Anyone who has seen Milius's "Dillinger" may join me in missing the likes of Harry Dean Stanton as Homer Van Meter whose "Things ain't workin' out for me today!" prescience as he faces his end is a rich note of death and justice satire; Geoffrey Lewis as Harry Pierpont; the hot actor-on-the-rise Richard Dreyfus as Baby Face Nelson, unlike his ring-leader, a stone killer; gentle Frank McRae as the black prisoner Reed Youngblood who chose to join his jailhouse liberator and put his life on the line; and Cloris Leachman as Anna Sage, the madame who bartered her immigration status for Dillinger's life, here played by Branka Katic.
Then there's Dillinger's main squeeze, Billie Frechette. As one of the great beauties of the seventies, singer/actress Michelle Phillips (One of the mamas of the "Mama & Papas" rock group) came to "Dillinger" (her 2nd film) with her exquisite allure and sensual excitement as the half-Indian girl Dillinger saved from the life of a coat and hat-check girl and whom he pretty much lived for, thereafter.
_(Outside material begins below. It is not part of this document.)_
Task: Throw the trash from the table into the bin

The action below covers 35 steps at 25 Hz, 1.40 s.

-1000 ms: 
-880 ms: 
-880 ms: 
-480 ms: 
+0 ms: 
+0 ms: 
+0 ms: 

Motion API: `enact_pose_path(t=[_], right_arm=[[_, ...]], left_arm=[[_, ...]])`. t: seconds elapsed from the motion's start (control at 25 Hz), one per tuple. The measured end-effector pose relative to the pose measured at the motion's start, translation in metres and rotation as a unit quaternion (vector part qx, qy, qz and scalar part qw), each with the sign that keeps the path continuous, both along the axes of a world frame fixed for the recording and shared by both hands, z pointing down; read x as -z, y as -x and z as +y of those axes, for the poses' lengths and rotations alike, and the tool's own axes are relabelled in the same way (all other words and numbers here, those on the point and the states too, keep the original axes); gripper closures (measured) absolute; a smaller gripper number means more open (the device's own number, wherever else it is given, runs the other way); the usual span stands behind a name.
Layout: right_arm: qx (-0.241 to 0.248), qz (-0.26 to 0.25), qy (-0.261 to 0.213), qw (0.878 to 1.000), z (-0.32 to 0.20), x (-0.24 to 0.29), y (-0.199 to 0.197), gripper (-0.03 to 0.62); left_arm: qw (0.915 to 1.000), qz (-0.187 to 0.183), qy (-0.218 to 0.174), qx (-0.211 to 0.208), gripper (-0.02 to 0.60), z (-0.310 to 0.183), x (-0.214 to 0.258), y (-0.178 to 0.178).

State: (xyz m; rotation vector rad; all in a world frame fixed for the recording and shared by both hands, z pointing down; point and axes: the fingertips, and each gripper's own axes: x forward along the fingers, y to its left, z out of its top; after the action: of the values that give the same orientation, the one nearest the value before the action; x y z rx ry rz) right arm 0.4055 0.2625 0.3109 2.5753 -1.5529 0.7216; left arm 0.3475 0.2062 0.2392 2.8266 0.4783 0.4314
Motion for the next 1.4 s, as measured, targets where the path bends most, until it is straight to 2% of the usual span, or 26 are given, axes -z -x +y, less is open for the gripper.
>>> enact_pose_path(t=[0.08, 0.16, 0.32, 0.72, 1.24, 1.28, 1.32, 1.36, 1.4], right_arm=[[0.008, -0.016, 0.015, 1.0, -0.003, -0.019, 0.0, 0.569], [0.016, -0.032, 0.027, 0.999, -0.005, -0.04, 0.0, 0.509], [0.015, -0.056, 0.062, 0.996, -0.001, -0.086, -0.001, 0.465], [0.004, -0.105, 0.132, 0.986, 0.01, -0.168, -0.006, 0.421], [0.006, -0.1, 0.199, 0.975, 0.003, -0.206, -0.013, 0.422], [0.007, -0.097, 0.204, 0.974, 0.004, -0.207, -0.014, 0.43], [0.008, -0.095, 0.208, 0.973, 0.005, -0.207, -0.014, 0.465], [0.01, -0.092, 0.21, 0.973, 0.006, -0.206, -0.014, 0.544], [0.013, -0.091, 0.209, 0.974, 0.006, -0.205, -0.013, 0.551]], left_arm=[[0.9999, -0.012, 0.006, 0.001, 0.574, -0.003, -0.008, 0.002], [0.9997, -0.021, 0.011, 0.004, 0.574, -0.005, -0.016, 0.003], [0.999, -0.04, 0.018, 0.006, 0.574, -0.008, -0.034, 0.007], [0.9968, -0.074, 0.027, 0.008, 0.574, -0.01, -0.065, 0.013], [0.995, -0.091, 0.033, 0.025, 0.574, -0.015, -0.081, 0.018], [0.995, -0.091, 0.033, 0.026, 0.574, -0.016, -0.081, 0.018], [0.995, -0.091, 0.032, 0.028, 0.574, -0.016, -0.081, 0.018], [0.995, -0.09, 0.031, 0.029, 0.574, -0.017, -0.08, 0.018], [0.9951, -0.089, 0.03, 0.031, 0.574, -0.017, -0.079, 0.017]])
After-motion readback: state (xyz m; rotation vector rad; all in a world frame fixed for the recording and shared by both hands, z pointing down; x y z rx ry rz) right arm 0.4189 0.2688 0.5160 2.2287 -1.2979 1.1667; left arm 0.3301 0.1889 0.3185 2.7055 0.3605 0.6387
Which is not to say that Marion Cottilard (Best Actress 2007 for "La Vie en Rose") in that role here is dry tea leaves. The French actress's eyes, perfect complexion and presence gives this story of crime as much heat as the Tommy Guns and BARs (Browning Automatics). As for her chemistry with Depp, it's not that she's outclassed. More like the classes that each represents don't quite combine into one of the more memorable emotional explosions.
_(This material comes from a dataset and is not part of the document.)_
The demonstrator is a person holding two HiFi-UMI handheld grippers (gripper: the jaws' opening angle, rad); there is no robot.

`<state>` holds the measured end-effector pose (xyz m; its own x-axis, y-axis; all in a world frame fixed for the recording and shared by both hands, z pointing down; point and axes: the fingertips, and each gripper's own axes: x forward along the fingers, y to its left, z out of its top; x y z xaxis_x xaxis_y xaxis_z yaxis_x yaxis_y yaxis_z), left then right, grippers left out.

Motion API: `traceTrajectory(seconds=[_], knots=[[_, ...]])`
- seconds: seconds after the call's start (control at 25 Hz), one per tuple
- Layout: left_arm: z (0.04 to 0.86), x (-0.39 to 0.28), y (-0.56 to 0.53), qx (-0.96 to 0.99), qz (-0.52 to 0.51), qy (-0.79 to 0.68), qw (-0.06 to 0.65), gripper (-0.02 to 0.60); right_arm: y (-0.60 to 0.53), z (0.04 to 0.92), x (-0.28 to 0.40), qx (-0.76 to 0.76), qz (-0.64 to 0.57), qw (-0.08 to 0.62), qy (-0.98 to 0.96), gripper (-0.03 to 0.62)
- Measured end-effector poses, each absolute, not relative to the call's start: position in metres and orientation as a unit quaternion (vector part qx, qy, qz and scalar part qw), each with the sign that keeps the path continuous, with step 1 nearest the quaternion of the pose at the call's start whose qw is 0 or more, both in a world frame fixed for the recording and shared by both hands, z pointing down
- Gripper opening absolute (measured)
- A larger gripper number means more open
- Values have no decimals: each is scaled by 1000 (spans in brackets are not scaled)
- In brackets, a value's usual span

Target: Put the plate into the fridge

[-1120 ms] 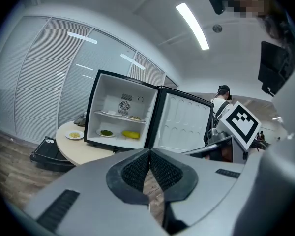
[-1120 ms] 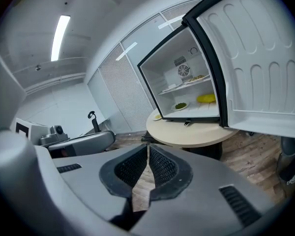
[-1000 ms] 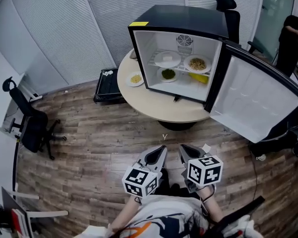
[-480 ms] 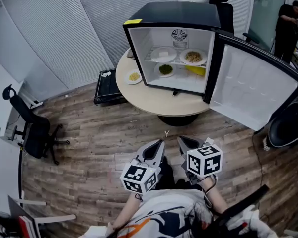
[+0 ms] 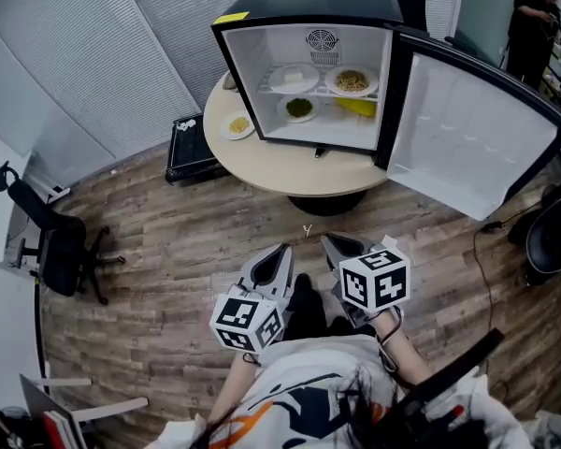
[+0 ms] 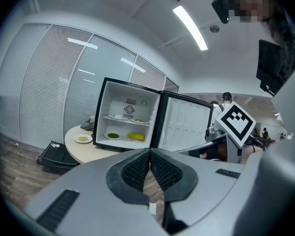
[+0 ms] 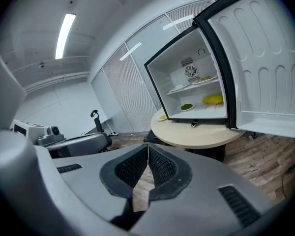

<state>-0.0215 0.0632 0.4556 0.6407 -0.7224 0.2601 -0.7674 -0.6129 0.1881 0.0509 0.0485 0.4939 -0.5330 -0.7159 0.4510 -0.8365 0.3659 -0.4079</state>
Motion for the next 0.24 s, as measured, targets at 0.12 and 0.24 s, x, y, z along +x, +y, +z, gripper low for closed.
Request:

There is much more to discuss here, like Leelee Sobieski as the "Lady in Red," one of Sage's girls. Like the fact that John Dillinger was only 31 when he died and how Milius dramatized the line that was crossed when Dillinger killed someone for the first and only time. But, suffice it to say that this is a slightly too long (at 140 minutes), very handsomely mounted gangster movie with brilliantly staged action and tense moments that will keep many folks in rapt admiration and on the edge of their seats.
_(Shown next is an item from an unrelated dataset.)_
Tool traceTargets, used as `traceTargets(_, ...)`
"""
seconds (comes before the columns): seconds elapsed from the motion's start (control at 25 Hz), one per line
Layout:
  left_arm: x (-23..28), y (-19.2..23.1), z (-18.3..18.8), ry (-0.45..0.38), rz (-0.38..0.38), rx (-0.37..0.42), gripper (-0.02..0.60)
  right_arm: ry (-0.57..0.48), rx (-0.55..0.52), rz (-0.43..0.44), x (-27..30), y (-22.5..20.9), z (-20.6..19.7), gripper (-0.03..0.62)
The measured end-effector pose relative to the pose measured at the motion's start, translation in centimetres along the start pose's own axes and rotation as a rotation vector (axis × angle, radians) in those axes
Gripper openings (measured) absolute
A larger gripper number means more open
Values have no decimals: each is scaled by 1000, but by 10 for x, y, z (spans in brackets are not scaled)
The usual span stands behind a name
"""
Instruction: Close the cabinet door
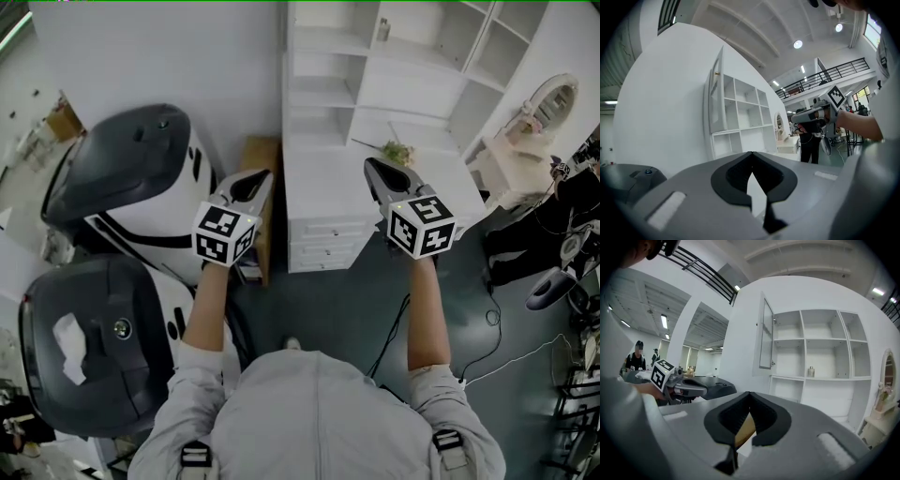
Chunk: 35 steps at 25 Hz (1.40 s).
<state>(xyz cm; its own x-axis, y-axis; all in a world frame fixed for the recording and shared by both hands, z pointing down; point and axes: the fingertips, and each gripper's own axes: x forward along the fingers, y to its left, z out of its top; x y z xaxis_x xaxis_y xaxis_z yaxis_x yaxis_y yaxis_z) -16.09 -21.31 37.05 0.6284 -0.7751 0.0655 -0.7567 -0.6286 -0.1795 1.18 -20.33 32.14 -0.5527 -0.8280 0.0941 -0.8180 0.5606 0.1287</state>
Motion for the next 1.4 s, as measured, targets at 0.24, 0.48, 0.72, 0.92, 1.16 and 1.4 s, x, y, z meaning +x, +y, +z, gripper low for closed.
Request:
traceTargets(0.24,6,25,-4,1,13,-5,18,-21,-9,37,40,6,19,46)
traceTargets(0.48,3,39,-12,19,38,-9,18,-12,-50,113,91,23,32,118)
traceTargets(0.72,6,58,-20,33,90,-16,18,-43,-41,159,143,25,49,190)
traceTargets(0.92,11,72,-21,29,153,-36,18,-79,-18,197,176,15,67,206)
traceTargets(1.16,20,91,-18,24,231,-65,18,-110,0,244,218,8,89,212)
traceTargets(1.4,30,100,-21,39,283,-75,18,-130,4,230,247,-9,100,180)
Meanwhile, I'll make book on Depp for a 2008 Best Actor nominee. He shows that he can drop the eccentrics like "Sweeney Todd," Willy Wonka of "Charlie and the Chocolate Factory," his fictive author in "Finding Neverland" and, even, his swishy swashbuckler Jack Sparrow of "Pirates of the Caribbean" to great advantage for our complete involvement and his gifts in depth of interpretation.
Ultimately, as a comparison to the work in which I was involved, this Dillinger is badass, but it doesn't take John Milius' "Dillinger" down. That's my take, but I'd expect you to consider the source.